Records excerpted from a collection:
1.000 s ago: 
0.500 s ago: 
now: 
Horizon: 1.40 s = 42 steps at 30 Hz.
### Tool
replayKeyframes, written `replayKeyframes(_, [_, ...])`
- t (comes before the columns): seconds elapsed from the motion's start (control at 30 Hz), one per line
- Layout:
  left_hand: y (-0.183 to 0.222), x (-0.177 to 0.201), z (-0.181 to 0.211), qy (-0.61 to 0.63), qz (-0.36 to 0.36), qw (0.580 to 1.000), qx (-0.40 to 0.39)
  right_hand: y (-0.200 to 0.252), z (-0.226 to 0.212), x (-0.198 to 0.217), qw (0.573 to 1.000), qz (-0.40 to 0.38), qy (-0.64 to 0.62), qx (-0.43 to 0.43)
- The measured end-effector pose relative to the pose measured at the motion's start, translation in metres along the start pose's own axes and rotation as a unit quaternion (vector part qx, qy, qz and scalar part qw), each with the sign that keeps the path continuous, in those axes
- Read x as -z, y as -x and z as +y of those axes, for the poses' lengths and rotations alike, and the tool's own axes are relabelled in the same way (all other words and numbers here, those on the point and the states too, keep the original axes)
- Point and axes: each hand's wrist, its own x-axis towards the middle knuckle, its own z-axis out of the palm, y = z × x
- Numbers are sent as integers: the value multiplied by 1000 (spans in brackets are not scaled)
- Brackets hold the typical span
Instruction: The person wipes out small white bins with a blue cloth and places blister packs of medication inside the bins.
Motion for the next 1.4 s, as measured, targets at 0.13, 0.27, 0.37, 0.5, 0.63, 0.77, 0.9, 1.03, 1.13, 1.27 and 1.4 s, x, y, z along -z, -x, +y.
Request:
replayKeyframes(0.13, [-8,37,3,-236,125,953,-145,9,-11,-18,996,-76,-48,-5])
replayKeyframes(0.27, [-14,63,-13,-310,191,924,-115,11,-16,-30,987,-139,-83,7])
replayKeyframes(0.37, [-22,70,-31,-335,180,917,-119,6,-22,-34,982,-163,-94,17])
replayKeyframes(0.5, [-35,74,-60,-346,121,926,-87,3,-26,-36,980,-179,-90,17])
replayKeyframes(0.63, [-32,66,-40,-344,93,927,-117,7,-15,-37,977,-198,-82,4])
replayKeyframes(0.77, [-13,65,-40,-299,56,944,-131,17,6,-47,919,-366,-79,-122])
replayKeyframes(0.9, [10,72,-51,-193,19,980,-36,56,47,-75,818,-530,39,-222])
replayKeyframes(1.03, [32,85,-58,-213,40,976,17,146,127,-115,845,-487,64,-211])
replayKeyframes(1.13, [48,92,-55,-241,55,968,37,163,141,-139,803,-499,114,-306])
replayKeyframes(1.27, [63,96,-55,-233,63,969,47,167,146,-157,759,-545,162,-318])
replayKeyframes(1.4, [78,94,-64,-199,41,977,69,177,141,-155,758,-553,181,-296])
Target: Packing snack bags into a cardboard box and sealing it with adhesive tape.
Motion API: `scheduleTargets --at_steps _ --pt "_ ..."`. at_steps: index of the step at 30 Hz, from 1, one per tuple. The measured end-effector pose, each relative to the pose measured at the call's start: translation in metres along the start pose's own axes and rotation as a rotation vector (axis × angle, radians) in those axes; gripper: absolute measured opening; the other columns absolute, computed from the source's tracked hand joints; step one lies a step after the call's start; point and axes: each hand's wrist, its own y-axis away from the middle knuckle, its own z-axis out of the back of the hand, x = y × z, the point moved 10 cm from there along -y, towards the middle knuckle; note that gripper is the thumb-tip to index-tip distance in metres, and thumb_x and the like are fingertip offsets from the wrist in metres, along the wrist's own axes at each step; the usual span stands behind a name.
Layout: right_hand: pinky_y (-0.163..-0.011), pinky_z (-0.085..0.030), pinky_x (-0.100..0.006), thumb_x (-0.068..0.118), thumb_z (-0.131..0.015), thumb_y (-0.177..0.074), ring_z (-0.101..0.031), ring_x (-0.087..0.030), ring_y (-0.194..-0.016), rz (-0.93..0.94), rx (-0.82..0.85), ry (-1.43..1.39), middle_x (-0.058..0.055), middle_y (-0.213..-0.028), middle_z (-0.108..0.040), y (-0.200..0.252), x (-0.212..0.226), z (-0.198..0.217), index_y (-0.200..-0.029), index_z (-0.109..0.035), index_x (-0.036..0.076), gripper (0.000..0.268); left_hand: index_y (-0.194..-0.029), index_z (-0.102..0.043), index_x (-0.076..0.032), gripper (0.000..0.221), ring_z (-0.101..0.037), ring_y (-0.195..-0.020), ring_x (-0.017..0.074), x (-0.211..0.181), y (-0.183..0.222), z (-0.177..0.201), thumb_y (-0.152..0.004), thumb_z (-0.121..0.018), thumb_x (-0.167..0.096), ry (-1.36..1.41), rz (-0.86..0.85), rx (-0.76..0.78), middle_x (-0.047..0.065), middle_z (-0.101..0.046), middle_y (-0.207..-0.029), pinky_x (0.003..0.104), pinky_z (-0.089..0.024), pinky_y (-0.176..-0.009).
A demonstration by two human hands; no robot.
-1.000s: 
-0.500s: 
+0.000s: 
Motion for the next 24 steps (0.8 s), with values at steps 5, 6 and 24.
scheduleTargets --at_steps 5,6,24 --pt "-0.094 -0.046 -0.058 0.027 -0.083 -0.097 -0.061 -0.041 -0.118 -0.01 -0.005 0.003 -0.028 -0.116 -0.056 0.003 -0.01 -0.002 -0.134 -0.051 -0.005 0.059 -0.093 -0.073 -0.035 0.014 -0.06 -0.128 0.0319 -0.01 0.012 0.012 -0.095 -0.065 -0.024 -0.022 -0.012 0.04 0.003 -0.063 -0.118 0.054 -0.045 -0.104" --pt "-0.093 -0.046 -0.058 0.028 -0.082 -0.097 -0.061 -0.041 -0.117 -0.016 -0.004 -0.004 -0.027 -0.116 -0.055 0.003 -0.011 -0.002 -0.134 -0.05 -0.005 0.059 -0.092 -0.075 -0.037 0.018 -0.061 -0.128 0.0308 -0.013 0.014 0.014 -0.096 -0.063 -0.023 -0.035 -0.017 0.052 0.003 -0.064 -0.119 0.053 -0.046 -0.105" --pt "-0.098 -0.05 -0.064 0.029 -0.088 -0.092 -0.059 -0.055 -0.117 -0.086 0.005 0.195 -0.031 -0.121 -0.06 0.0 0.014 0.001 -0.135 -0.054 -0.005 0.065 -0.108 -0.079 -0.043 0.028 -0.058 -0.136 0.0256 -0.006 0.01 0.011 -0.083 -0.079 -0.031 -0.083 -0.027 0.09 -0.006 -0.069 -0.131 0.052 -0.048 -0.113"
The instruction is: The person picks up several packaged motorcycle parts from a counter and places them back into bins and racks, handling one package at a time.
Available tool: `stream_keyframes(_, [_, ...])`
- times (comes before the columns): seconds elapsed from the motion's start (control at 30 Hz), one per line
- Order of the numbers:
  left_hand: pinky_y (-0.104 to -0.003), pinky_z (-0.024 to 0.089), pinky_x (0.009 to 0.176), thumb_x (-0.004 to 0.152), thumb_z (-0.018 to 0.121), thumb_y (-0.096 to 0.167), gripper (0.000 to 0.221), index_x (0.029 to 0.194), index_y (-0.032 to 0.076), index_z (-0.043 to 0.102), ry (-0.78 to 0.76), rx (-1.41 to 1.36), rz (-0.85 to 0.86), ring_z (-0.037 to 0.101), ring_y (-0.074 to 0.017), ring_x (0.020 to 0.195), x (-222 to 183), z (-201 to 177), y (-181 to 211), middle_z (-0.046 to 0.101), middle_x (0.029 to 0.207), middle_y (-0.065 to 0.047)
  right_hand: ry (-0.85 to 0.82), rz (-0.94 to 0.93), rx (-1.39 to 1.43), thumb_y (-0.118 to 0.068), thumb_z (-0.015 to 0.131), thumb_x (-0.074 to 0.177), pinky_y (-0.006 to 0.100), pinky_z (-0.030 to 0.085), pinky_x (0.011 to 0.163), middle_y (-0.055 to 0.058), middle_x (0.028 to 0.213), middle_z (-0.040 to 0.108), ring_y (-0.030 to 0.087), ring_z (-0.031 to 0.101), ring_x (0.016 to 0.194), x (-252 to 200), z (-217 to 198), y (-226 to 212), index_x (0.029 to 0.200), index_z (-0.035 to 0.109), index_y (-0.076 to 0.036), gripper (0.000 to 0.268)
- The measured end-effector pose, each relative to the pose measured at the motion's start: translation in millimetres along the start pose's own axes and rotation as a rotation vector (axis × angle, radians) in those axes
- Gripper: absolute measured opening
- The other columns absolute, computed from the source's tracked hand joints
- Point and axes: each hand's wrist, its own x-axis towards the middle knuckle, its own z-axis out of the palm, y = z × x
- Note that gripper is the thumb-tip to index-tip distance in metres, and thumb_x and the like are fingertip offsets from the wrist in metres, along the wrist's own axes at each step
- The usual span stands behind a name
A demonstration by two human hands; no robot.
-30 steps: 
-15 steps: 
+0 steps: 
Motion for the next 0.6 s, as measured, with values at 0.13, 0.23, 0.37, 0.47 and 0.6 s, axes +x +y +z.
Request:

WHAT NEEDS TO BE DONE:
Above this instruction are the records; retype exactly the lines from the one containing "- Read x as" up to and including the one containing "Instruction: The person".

SOLUTION:
- Read x as -z, y as -x and z as +y of those axes, for the poses' lengths and rotations alike, and the tool's own axes are relabelled in the same way (all other words and numbers here, those on the point and the states too, keep the original axes)
- Point and axes: each hand's wrist, its own x-axis towards the middle knuckle, its own z-axis out of the palm, y = z × x
- Numbers are sent as integers: the value multiplied by 1000 (spans in brackets are not scaled)
- Brackets hold the typical span
Instruction: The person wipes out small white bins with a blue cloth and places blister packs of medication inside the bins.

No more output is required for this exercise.